## Brief
Leaving the pictures aside, repeat each line below exactly.

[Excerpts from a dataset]
-.-.-

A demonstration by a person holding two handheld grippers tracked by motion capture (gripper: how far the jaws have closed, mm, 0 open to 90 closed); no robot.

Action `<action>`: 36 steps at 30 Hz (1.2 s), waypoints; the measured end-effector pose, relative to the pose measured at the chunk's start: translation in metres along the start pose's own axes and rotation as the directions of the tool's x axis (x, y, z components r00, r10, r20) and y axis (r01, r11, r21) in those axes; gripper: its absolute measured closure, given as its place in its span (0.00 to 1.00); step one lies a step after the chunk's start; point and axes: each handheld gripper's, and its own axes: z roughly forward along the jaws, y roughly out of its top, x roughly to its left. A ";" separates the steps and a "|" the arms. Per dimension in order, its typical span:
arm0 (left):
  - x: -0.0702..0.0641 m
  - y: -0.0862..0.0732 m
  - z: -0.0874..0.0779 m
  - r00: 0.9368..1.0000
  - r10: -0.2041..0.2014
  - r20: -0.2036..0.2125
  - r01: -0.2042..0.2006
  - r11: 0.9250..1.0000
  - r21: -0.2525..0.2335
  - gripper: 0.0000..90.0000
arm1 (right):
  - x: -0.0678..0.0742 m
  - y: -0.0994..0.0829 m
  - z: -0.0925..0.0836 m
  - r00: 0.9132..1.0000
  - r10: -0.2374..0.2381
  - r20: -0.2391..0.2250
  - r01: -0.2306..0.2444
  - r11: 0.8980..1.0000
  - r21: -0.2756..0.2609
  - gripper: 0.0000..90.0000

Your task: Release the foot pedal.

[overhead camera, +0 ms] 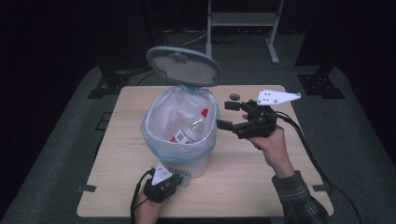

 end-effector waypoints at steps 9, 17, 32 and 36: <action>0.005 0.002 -0.023 1.000 0.002 -0.005 -0.002 1.000 -0.023 0.67 | -0.007 -0.027 -0.027 0.996 -0.007 0.089 0.001 0.997 0.075 0.24; 0.016 -0.001 -0.040 1.000 -0.012 -0.020 0.012 1.000 -0.009 0.45 | -0.016 -0.058 -0.045 0.987 0.002 0.159 -0.025 0.990 0.142 0.19; 0.041 -0.012 -0.047 0.996 -0.027 -0.084 0.033 0.997 0.066 0.11 | -0.033 -0.110 -0.069 0.958 0.035 0.284 -0.104 0.967 0.232 0.09; 0.046 -0.014 -0.046 0.995 -0.010 -0.098 0.018 0.997 0.078 0.06 | -0.037 -0.122 -0.079 0.950 0.050 0.308 -0.126 0.964 0.233 0.09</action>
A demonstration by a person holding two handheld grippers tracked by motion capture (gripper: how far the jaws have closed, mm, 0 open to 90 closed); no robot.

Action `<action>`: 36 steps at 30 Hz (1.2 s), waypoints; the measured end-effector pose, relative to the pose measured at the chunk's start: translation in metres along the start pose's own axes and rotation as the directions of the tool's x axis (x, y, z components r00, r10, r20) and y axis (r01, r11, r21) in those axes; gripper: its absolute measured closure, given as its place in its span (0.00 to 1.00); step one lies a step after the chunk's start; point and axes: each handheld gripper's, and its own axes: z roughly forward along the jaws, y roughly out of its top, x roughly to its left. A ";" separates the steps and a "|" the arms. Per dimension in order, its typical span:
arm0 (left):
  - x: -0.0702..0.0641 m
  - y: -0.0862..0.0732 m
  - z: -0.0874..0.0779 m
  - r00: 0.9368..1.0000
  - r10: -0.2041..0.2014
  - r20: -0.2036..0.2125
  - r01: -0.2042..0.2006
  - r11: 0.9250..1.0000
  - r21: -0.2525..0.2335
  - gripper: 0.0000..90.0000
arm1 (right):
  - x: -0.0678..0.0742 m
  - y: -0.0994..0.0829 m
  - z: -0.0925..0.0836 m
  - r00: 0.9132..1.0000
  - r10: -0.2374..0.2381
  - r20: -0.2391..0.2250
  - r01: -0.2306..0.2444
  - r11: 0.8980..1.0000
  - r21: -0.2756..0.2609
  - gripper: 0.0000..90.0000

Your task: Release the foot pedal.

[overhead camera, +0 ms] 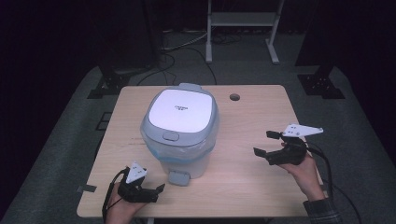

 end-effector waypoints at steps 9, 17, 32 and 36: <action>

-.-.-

## Output of the exercise
A demonstration by a person holding two handheld grippers tracked by motion capture (gripper: how far the jaws have closed, mm, 0 open to 90 closed); no robot.

Action `<action>`: 36 steps at 30 Hz (1.2 s), waypoints; the measured end-effector pose, relative to the pose measured at the chunk's start: translation in metres along the start pose's own axes and rotation as the directions of the tool's x axis (x, y, z components r00, r10, r20) and y axis (r01, r11, r21) in those axes; gripper: its absolute measured closure, given as its place in its span (0.00 to 1.00); step one lies a step after the chunk's start; point and axes: each handheld gripper's, and its own axes: z roughly forward along the jaws, y roughly out of its top, x roughly to its left. A ";" separates the steps and a "|" the arms. Per dimension in order, its typical span:
arm0 (left):
  - x: -0.0702..0.0641 m
  - y: -0.0862..0.0732 m
  - z: -0.0874..0.0779 m
  - r00: 0.9368..1.0000
  - r10: -0.2041..0.2014
  - r20: -0.2036..0.2125
  - r01: -0.2042..0.2006
  - r11: 0.9250..1.0000
  - r21: -0.2525..0.2335
  - gripper: 0.0000..90.0000
arm1 (right):
  - x: -0.0678..0.0742 m
  - y: -0.0994..0.0829 m
  - z: -0.0925..0.0836 m
  - r00: 0.9132..1.0000
  - r10: -0.2374..0.2381
  - r20: -0.2391..0.2250
  - r01: -0.2306..0.2444
  - r11: 0.8980..1.0000
  - r21: -0.2756..0.2609
  - gripper: 0.0000..90.0000

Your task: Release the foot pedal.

[overhead camera, +0 ms] 

 end-effector waypoints at steps 9, 17, 32 and 36: <action>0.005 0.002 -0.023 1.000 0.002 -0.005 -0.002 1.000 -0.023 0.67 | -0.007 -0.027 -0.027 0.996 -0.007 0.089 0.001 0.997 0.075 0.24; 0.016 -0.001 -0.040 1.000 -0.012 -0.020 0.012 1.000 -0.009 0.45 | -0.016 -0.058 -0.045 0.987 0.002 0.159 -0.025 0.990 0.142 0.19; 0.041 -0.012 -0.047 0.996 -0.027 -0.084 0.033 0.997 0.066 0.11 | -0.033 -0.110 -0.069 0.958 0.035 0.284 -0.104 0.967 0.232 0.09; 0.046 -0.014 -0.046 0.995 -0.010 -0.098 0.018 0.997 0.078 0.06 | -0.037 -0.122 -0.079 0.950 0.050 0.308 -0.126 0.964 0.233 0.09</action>
A demonstration by a person holding two handheld grippers tracked by motion capture (gripper: how far the jaws have closed, mm, 0 open to 90 closed); no robot.

Action `<action>`: 36 steps at 30 Hz (1.2 s), waypoints; the measured end-effector pose, relative to the pose measured at the chunk's start: translation in metres along the start pose's own axes and rotation as the directions of the tool's x axis (x, y, z components r00, r10, r20) and y axis (r01, r11, r21) in those axes; gripper: its absolute measured closure, given as its place in its span (0.00 to 1.00); step one lies a step after the chunk's start; point and axes: each handheld gripper's, and its own axes: z roughly forward along the jaws, y roughly out of its top, x roughly to its left. A ";" separates the steps and a "|" the arms. Per dimension in order, its typical span:
arm0 (left):
  - x: -0.0702..0.0641 m
  - y: -0.0862..0.0732 m
  - z: -0.0874..0.0779 m
  - r00: 0.9368..1.0000
  - r10: -0.2041..0.2014
  - r20: -0.2036..0.2125
  - r01: -0.2042..0.2006
  - r11: 0.9250..1.0000
  - r21: -0.2525..0.2335
  - gripper: 0.0000..90.0000
arm1 (right):
  - x: -0.0678..0.0742 m
  - y: -0.0994..0.0829 m
  - z: -0.0925..0.0836 m
  - r00: 0.9132..1.0000
  - r10: -0.2374..0.2381
  - r20: -0.2391..0.2250
  - r01: -0.2306..0.2444
  - r11: 0.8980..1.0000
  - r21: -0.2756..0.2609
  - gripper: 0.0000..90.0000

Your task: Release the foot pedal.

[overhead camera, +0 ms] 

 end-effector waypoints at steps 9, 17, 32 and 36: <action>

This finishes the response to the exercise.